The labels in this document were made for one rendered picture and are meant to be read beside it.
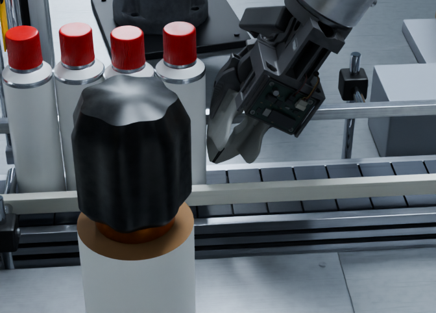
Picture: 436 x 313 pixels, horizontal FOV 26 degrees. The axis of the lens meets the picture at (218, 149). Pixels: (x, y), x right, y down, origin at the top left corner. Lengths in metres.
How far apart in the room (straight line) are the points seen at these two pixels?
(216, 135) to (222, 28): 0.51
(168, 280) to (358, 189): 0.37
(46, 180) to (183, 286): 0.33
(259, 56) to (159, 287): 0.30
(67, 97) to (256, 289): 0.27
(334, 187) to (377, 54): 0.46
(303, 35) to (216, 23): 0.61
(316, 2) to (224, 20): 0.61
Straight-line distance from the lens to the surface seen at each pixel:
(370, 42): 1.48
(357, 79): 1.09
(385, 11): 1.58
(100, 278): 0.71
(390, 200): 1.06
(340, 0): 0.89
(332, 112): 1.05
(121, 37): 0.93
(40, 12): 1.07
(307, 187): 1.01
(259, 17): 0.99
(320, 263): 0.96
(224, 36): 1.45
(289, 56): 0.90
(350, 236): 1.05
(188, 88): 0.95
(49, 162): 1.01
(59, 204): 1.01
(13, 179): 1.04
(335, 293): 0.93
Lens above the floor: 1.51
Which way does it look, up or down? 34 degrees down
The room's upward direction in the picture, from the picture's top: straight up
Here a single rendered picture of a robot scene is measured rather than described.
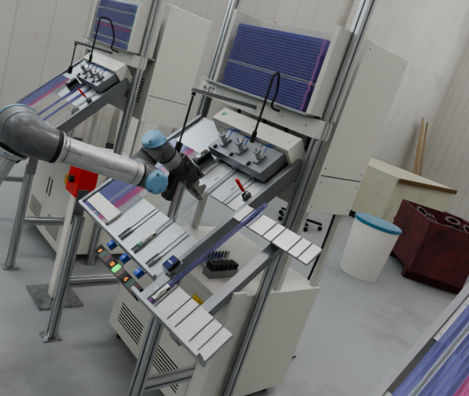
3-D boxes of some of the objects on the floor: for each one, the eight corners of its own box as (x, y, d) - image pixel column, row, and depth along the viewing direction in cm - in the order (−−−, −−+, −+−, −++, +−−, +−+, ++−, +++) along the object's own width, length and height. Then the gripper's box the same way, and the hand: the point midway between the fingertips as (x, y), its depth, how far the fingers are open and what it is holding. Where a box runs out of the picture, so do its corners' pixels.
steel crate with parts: (411, 286, 479) (438, 225, 463) (369, 245, 585) (390, 194, 569) (487, 306, 497) (516, 247, 480) (433, 262, 603) (455, 213, 586)
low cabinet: (338, 187, 963) (353, 149, 944) (437, 235, 797) (457, 190, 777) (278, 177, 849) (294, 134, 829) (379, 231, 682) (401, 178, 662)
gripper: (190, 157, 166) (218, 191, 181) (176, 148, 173) (204, 181, 188) (174, 174, 164) (203, 207, 179) (160, 166, 171) (190, 197, 186)
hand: (197, 198), depth 182 cm, fingers closed, pressing on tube
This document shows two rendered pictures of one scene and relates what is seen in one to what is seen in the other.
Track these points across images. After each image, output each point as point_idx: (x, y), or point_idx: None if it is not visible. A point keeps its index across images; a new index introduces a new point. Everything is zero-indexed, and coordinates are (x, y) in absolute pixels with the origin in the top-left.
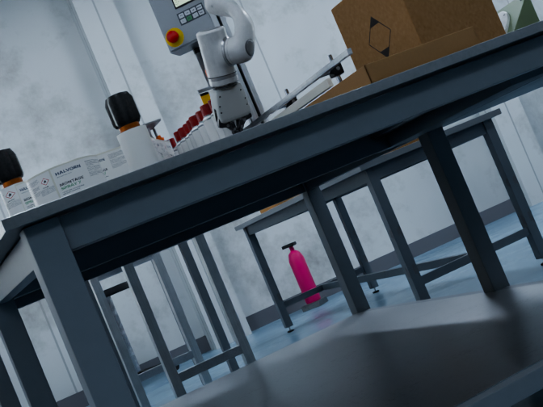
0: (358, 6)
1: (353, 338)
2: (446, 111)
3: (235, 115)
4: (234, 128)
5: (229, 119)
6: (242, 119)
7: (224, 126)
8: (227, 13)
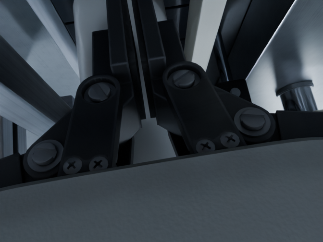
0: None
1: None
2: None
3: (173, 212)
4: (183, 81)
5: (269, 157)
6: (69, 148)
7: (294, 123)
8: None
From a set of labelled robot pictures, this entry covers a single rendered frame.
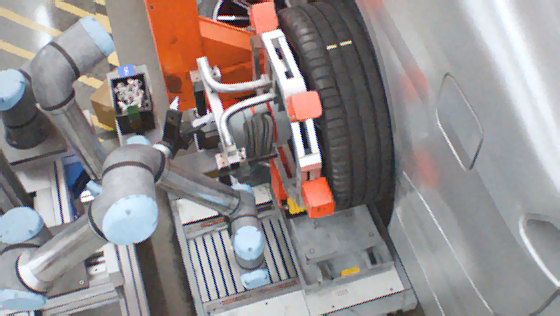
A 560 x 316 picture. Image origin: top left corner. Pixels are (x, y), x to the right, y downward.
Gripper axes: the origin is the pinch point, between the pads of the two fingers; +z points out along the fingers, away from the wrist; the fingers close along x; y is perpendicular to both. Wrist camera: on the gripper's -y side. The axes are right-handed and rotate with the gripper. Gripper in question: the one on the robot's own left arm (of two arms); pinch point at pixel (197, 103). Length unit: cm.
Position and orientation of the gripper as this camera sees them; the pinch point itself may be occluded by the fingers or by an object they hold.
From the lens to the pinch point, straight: 222.5
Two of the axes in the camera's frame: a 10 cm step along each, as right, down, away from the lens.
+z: 4.7, -7.2, 5.0
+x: 8.8, 3.8, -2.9
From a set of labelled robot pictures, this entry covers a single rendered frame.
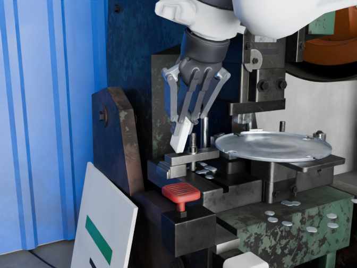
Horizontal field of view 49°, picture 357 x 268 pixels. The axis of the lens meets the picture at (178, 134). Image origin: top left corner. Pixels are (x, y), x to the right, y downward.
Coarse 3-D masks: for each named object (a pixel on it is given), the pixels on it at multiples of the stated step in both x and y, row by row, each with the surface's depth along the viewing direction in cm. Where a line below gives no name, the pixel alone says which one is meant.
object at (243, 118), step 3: (240, 114) 108; (243, 114) 107; (246, 114) 108; (249, 114) 108; (234, 117) 109; (237, 117) 108; (240, 117) 108; (243, 117) 107; (246, 117) 108; (249, 117) 108; (234, 120) 109; (237, 120) 108; (240, 120) 108; (243, 120) 107; (246, 120) 108; (249, 120) 108; (243, 123) 108
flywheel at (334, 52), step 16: (336, 16) 122; (352, 16) 117; (336, 32) 122; (352, 32) 118; (304, 48) 130; (320, 48) 124; (336, 48) 119; (352, 48) 114; (320, 64) 125; (336, 64) 120; (352, 64) 121
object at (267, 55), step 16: (256, 48) 97; (272, 48) 100; (224, 64) 102; (240, 64) 96; (256, 64) 97; (272, 64) 101; (240, 80) 97; (256, 80) 96; (272, 80) 98; (224, 96) 103; (240, 96) 98; (256, 96) 97; (272, 96) 99
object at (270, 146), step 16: (224, 144) 102; (240, 144) 102; (256, 144) 99; (272, 144) 99; (288, 144) 99; (304, 144) 102; (320, 144) 102; (272, 160) 87; (288, 160) 86; (304, 160) 87
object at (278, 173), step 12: (336, 156) 91; (252, 168) 100; (264, 168) 97; (276, 168) 96; (288, 168) 98; (300, 168) 84; (312, 168) 84; (324, 168) 86; (264, 180) 97; (276, 180) 96; (288, 180) 99; (264, 192) 98; (276, 192) 96; (288, 192) 99
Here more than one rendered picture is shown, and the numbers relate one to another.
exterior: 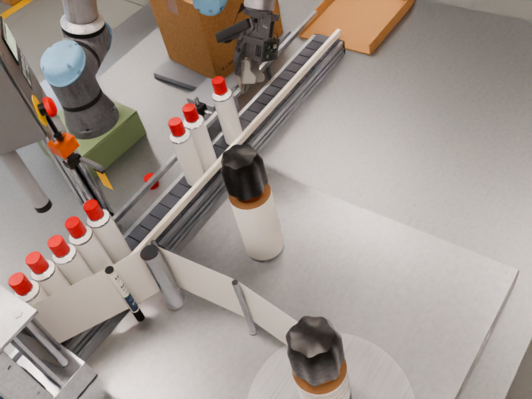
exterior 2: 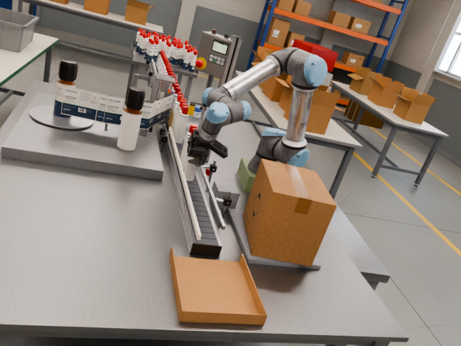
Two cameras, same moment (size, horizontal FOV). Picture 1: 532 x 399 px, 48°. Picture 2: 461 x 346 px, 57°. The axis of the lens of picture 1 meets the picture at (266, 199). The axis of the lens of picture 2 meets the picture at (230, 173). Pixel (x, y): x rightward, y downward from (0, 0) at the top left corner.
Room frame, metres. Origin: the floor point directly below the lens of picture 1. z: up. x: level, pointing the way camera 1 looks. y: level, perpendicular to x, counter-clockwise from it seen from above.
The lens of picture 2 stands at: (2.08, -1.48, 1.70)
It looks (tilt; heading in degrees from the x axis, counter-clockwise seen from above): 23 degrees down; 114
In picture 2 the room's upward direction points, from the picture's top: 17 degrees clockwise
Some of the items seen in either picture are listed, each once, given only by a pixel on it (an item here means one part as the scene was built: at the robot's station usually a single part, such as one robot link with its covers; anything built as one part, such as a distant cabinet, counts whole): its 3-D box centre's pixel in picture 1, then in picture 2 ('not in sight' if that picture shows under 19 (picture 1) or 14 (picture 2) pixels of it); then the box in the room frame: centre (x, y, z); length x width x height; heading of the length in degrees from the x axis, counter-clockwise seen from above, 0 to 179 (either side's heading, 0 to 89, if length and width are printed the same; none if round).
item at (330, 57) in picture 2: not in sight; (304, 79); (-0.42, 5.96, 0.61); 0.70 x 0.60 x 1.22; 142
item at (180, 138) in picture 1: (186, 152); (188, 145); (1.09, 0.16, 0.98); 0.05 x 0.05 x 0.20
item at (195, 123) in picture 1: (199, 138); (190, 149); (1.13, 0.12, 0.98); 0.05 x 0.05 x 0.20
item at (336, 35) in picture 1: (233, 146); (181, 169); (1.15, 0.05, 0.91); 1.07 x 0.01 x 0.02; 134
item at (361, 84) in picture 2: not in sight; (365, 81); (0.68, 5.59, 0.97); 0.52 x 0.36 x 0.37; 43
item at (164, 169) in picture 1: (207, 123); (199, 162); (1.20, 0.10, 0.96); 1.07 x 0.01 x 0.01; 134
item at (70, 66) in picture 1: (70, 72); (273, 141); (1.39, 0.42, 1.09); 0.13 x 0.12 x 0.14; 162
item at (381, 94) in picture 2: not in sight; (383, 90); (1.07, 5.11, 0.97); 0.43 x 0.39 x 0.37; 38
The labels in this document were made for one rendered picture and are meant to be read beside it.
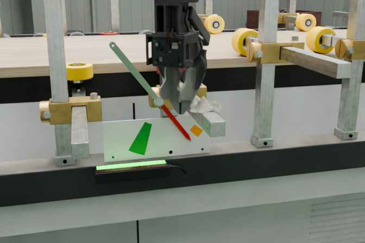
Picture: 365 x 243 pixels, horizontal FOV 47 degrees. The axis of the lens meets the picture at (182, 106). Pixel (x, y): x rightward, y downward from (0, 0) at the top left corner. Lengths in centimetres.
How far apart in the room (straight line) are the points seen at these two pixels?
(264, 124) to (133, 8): 557
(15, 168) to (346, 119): 85
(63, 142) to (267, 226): 80
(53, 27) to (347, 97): 76
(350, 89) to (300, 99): 23
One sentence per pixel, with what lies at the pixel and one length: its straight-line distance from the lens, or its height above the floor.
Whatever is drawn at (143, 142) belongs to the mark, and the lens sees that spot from 102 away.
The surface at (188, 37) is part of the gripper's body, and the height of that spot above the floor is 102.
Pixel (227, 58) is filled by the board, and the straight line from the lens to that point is 125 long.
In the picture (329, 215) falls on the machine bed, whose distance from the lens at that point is 162.
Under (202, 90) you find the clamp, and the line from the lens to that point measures 101.
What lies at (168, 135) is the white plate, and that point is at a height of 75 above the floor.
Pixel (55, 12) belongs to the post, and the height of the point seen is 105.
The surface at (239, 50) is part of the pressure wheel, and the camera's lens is 127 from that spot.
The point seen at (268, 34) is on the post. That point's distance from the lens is 106.
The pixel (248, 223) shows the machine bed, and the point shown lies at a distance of 149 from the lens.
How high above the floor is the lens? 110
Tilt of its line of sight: 16 degrees down
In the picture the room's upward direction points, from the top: straight up
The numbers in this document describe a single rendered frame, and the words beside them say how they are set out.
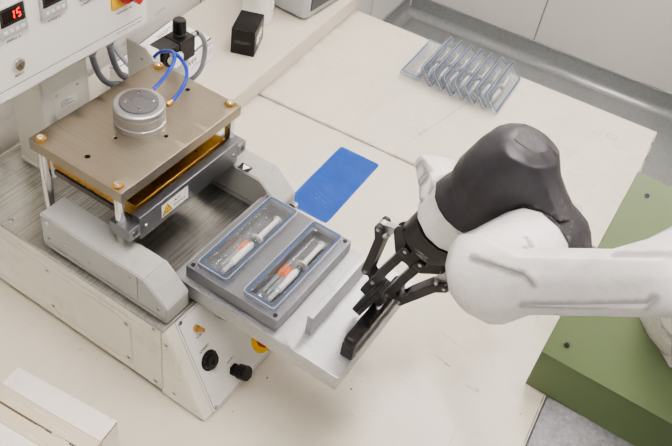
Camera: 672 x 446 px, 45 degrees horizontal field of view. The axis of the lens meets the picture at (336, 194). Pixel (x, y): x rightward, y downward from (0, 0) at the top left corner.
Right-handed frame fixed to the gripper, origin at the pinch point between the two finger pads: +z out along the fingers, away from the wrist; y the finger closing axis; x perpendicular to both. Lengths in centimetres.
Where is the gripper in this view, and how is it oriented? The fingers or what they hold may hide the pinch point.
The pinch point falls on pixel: (371, 296)
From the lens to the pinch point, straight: 115.8
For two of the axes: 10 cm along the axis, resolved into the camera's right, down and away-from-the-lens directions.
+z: -4.1, 5.2, 7.5
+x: 5.3, -5.3, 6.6
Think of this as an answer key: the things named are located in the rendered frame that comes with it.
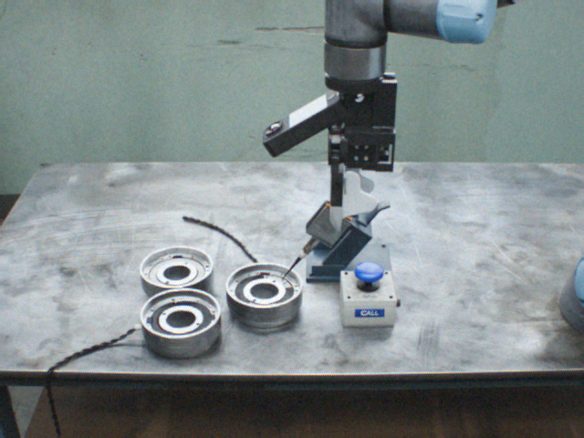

──────

_Problem to solve_.
Leaving out every picture, repeat exactly the lines of the records from the start through the line that has "(67, 97) to (256, 289): 0.27".

_Answer to this problem_.
The labels in this document were made for one rendered picture and are meant to be read beside it.
Picture: 436 x 313 pixels, horizontal FOV 26 degrees. The axis of the lens meets the picture at (218, 149). Pixels: (x, y), x right, y down, origin at the top left corner. Lengths in metres.
How far apart in the room (straight line) are the points seen at these two pixels?
(216, 135) to (222, 28): 0.51
(168, 280) to (358, 189): 0.37
(46, 180) to (183, 286): 0.33
(259, 56) to (159, 287): 0.30
(67, 97) to (256, 289): 0.27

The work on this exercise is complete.